Exercise goal.
Once you find the line containing "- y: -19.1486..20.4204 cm" in the data below, copy it and each following line exactly, up to and including the line containing "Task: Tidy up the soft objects", and nothing else.

Start of Exercise material

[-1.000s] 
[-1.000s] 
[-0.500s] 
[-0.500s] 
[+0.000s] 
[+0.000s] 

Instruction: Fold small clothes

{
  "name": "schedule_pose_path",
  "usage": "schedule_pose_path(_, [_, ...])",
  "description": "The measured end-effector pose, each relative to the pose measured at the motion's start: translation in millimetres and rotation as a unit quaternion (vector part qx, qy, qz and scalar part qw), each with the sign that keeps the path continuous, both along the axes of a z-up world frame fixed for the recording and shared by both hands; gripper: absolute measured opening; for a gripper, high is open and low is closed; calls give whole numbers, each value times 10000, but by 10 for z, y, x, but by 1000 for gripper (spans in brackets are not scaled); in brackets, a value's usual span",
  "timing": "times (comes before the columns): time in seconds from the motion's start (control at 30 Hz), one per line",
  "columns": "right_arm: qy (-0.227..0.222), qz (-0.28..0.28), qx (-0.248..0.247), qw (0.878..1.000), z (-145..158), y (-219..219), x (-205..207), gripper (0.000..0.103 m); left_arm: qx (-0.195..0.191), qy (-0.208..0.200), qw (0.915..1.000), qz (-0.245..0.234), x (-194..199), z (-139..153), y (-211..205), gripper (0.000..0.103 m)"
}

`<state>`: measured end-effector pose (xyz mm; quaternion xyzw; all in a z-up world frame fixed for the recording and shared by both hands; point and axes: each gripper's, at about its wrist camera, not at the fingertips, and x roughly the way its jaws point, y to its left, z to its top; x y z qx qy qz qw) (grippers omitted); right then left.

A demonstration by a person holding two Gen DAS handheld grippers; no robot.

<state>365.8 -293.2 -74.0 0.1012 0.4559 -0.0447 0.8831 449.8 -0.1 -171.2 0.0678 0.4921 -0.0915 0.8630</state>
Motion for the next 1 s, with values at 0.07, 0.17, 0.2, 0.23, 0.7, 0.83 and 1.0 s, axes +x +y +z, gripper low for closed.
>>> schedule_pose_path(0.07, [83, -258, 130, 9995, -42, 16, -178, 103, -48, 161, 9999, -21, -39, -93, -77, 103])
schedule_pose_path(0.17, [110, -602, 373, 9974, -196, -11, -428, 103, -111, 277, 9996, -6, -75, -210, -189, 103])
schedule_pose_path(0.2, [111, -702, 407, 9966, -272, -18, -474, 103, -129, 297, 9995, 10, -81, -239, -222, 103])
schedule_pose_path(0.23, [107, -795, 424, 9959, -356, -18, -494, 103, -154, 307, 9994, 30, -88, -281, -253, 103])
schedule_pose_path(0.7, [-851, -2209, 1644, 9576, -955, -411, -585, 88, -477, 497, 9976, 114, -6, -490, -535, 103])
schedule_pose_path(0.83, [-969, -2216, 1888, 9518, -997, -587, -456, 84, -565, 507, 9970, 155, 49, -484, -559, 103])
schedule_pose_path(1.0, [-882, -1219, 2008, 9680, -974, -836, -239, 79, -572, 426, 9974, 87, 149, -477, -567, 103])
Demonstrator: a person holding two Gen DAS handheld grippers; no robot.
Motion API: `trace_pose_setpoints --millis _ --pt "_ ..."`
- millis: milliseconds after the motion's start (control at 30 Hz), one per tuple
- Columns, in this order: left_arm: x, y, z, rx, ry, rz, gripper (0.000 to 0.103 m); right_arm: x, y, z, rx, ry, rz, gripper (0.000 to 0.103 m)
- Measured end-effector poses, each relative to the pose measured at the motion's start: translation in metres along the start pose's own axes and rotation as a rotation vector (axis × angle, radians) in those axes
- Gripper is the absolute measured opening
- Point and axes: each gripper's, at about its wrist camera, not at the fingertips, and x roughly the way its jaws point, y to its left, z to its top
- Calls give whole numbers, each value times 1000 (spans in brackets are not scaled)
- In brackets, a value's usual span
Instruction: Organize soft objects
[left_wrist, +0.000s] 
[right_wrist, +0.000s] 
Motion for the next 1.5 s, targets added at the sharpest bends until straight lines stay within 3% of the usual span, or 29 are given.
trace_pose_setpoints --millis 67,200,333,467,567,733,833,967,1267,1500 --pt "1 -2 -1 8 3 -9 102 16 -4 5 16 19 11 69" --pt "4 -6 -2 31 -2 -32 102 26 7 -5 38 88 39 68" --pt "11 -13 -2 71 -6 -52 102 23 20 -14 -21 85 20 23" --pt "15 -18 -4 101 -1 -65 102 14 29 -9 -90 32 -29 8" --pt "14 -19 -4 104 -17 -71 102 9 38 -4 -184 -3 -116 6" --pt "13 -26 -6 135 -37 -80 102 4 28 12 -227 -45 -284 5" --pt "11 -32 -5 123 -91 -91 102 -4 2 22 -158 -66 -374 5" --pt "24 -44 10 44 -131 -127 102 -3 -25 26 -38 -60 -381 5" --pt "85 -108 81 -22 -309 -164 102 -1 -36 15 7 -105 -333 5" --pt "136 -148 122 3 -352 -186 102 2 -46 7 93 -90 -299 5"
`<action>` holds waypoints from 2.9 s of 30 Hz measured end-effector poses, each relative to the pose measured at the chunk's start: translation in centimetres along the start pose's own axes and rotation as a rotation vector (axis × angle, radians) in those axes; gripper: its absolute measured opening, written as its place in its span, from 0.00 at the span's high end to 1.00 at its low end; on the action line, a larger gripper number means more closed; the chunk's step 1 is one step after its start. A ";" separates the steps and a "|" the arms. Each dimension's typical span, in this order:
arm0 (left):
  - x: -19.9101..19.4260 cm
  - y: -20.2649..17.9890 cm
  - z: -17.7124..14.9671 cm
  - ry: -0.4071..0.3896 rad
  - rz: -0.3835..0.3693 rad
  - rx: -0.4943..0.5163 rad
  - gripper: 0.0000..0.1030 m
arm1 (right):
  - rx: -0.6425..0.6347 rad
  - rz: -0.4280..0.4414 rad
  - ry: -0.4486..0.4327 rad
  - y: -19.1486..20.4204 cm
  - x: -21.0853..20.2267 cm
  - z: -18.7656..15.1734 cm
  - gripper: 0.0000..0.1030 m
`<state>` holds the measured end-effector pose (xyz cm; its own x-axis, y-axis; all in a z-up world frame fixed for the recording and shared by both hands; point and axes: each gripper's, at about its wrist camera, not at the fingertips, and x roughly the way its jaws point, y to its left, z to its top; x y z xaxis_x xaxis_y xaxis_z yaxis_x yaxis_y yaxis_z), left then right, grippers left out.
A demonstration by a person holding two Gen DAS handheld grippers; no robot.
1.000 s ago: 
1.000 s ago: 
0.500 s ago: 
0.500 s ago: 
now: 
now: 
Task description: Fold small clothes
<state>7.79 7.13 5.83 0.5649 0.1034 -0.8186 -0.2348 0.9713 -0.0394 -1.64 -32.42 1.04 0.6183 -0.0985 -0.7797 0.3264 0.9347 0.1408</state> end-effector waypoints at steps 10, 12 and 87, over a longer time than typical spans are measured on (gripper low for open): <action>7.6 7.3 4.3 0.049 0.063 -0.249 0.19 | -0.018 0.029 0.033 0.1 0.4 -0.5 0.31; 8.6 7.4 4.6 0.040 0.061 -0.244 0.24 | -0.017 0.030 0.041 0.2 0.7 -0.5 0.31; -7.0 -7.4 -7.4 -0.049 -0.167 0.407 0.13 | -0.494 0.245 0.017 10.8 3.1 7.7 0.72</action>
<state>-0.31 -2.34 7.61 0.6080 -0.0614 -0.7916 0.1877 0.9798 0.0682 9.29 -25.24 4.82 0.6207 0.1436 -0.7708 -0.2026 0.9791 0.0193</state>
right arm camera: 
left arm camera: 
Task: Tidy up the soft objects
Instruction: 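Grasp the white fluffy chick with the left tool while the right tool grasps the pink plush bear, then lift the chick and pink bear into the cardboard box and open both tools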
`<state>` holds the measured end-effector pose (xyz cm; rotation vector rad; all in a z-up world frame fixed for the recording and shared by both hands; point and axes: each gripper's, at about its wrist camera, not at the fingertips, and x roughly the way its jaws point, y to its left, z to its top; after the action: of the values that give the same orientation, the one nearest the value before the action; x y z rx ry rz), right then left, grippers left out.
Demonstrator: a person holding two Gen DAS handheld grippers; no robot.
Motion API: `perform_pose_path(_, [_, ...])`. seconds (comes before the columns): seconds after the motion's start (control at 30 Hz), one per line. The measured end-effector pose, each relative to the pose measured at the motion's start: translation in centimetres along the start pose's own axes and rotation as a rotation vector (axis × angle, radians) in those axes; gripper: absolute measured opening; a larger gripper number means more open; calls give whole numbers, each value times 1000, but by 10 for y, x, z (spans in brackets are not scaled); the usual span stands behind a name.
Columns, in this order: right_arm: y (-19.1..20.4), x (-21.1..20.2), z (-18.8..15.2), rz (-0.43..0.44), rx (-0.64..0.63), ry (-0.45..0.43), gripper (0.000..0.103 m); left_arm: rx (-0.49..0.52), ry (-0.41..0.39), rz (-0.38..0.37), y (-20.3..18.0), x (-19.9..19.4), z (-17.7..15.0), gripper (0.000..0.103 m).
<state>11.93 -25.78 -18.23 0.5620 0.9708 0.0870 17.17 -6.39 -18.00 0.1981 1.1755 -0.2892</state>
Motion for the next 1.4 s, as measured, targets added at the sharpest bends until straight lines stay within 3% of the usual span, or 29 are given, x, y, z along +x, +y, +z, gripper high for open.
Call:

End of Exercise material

Your response.
  - y: -19.1486..20.4204 cm
  - x: -21.0853..20.2267 cm
  - z: -18.7656..15.1734 cm
  - gripper: 0.0000..0.1030 m
`<state>` holds the measured end-effector pose (xyz cm; its own x-axis, y-axis; all in a z-up world frame fixed for the recording and shared by both hands; point and axes: each gripper's, at about its wrist camera, not at the fingertips, and x roughly the way its jaws point, y to its left, z to its top; x y z xaxis_x xaxis_y xaxis_z yaxis_x yaxis_y yaxis_z), left then right, grippers left out.
A demonstration by a person holding two Gen DAS handheld grippers; no robot.
1.000 s ago: 
1.000 s ago: 
0.500 s ago: 
0.500 s ago: 
now: 
now: 
Task description: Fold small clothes
<state>7.79 7.13 5.83 0.5649 0.1034 -0.8186 -0.2348 0.9713 -0.0394 -1.64 -32.42 1.04 0.6183 -0.0985 -0.7797 0.3264 0.9347 0.1408</state> end-effector waypoints at steps 10, 12 and 87, over a longer time than typical spans are measured on (gripper low for open): <action>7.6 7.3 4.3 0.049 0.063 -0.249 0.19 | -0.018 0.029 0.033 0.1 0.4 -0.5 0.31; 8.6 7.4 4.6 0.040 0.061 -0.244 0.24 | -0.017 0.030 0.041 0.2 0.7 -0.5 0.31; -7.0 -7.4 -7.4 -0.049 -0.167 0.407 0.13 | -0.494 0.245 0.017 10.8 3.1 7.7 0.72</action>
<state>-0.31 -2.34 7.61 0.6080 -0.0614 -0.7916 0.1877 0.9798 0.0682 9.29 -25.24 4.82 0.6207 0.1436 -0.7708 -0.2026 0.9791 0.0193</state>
right arm camera: 
left arm camera: 
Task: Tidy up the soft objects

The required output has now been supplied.